When Women Aren’t Designing, They’re Fighting.


Gender, Economics, and the Career I Almost Gave Up On

In the contemporary Architecture industry, women don’t just design buildings; they navigate a system that routinely underpays them, sidelines their expertise, and treats their professionalism as a negotiable discount. After years of being approached only when a client wanted a bargain, I recently walked into a meeting that forced me to confront the misogyny I had normalized – and what it feels like when someone finally sees you as an architect, not a lower rate.

Across Kenya and Africa, more women are graduating from Architecture School than ever before. Yet few rise to principal roles, lead firms, or secure project pipelines that reflect their skill. The barriers are not about talent; they are structural – shaped by biased clients, predatory procurement systems, and a profession that often undermines women from within.

The Silent Economics of Gender in Architecture

In Kenya, one of the clearest patterns in private-sector work is this: women are approached for Architectural Design projects primarily when the client wants to pay below market rate.

The lines differ, but the message is consistent:

“We thought you’d be more flexible.”

“Our budget is tight; maybe you can help us.”

“We didn’t want a big firm; we wanted someone understanding.”

And the version women hear quietly, but frequently: “Women are easier to haggle down.”

It’s not about ability. Nor is it about experience. It’s predicated on presumed pliability.

This is economic misogyny disguised as opportunity, and it shapes who gets called, who gets paid, and who gets overworked while trying to “prove” their value.

Research Mirrors What Women Already Know

  • RIBA (2025) identified undervaluation, late payments, and reduced project authority as global norms for women in Architectural practice.
  • In Nigeria, the Association of Consulting Architects (2018) reported widespread assumptions that women negotiators accept lower fees.

The pattern is regional, continental, and global.

Even more damaging is the misogyny from male architects, engineers, and contractors; the people women work alongside daily.

Inside offices and on sites, women face:

  • Their technical decisions questioned without cause.
  • Instructions ignored until repeated by a man.
  • Firms assigning them “soft” roles, regardless of skill.
  • Being spoken over in design review meetings.
  • Exclusion from procurement and fee-negotiation meetings.
  • Being rated as “junior” no matter their years of experience.

These aren’t isolated stories – they form the ecosystem.

  • Another study commissioned by RIBA (2003) found that women face more technical undermining from male peers than from clients.

The profession reproduces its own bias even before clients enter the picture.

A Meeting That Broke the Pattern

Against this backdrop, I recently reached out to an architect whose work I admire, half-expecting the usual dynamic: polite dismissal or a lowball offer disguised as mentorship.

Instead, something unexpected happened.

Within minutes, he acknowledged the ugly truth: “It’s harder for women in procurement and payment. Clients don’t treat female architects fairly.”

No defensiveness. No minimizing. Just honesty.

Then he proposed a structure that accounted for the bias without diminishing me:

“You handle production; I’ll handle the business, procurement, and politics.”

In Architectural Practice, production is the engine:

  • Design Development
  • Drafting and Detailing
  • Coordinating Consultants
  • Managing revisions
  • Producing deliverables

Assigning me that role wasn’t shielding me. It was recognizing my competences.

For the first time in a long time, I wasn’t being tested, doubted, or placed in a corner labelled “subordinate.” I was treated as the Technical Centre of the practice.

What It Means to Be Seen as an Architect, Not a Discount

Being “seen” in Architecture isn’t romantic. It’s structural.
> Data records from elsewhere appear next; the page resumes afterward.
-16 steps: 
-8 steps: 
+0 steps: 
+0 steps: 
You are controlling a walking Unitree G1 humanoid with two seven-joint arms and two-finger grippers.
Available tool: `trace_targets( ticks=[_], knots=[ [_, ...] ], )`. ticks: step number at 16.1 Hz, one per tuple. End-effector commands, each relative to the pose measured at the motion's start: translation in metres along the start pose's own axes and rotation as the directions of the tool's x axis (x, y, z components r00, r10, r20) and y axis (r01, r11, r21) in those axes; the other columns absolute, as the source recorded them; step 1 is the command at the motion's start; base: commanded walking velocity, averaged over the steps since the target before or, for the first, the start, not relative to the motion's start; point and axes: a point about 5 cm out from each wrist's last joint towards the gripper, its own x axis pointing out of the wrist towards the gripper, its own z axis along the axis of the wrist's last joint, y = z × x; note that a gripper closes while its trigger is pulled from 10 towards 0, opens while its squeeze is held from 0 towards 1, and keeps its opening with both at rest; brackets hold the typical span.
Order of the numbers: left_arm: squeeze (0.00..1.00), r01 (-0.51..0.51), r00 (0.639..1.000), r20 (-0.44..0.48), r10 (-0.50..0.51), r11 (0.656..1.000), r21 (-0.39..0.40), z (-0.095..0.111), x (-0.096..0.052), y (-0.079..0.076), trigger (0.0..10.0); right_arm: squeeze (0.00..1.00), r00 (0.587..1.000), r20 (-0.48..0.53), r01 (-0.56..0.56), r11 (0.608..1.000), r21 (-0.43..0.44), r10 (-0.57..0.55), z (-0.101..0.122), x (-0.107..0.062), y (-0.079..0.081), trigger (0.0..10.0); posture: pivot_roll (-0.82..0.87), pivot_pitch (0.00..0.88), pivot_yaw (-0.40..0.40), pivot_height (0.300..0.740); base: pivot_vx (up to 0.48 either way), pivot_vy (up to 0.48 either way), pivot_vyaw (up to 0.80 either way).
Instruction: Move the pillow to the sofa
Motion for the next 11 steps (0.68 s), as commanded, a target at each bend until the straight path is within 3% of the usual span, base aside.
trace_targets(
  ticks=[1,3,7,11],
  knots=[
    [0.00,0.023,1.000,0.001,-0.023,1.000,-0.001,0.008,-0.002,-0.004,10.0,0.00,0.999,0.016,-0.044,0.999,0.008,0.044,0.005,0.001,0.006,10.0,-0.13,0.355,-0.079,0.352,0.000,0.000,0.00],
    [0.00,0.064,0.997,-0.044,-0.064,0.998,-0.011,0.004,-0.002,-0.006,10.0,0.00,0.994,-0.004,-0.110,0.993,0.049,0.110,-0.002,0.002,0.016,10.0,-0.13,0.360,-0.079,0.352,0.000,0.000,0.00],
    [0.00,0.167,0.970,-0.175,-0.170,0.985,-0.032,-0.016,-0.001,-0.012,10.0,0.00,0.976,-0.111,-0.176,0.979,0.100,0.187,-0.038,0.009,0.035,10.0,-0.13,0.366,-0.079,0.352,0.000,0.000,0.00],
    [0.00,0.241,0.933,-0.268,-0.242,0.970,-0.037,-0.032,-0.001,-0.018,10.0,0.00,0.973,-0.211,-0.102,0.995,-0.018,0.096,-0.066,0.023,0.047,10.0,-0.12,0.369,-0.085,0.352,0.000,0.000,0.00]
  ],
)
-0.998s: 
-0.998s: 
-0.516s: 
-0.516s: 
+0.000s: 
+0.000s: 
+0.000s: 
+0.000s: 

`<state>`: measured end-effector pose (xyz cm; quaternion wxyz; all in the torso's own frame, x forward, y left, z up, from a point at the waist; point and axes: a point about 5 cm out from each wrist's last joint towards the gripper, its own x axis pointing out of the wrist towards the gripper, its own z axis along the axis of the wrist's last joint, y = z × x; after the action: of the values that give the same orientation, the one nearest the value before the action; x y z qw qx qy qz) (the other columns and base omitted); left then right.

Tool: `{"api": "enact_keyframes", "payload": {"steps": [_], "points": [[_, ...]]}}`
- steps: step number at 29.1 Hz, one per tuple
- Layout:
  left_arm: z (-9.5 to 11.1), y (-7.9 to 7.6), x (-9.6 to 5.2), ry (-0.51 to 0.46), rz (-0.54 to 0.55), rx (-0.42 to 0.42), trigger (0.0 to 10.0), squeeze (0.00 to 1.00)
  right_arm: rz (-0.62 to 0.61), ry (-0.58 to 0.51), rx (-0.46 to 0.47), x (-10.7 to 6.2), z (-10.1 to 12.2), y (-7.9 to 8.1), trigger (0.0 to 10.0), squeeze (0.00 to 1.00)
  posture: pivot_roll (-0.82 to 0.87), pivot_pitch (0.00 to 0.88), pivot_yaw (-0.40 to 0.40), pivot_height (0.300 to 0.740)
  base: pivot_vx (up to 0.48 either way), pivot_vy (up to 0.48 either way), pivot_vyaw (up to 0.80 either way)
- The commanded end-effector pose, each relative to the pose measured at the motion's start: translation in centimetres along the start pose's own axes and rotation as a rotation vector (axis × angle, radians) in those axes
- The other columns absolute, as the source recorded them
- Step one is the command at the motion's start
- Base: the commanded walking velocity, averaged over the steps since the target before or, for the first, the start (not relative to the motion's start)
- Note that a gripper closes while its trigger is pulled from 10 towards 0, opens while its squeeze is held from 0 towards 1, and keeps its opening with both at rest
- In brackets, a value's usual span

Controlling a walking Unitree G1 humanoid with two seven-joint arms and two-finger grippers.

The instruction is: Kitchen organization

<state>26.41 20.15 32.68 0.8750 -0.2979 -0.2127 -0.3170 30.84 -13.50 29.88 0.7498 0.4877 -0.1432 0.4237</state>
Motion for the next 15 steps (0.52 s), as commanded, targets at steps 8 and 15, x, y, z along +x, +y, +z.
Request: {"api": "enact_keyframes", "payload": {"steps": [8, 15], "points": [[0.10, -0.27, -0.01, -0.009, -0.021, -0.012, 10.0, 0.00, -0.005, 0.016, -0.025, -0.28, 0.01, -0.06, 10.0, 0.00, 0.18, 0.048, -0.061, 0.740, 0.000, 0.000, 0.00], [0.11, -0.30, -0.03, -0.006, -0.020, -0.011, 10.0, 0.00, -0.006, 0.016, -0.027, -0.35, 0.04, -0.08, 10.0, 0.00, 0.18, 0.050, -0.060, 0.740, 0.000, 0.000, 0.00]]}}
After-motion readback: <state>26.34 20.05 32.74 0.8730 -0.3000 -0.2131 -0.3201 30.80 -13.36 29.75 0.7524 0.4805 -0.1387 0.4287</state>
It’s when someone looks at your work and sees:

  • Clarity
  • Discipline
  • Technical Literacy
  • Design Logic
  • Architectural Identity

Not gender. Not negotiability. Not discount value.

That meeting didn’t fix the industry.
But it revealed what fairness looks like inside a broken system.

A Different Kind of Waiting

He asked me to return at a later date, to finalize next steps.
And for once, I’m waiting without fear. Because regardless of what the offer becomes, that moment shifted something fundamental: I finally saw what it looks like to work in a room where I am not the discounted option, the negotiable quote, the “female architect” who must accept less.

I was simply – clearly, unquestionably – an architect.

And sometimes, in this profession, one room of clarity is enough to illuminate the whole system.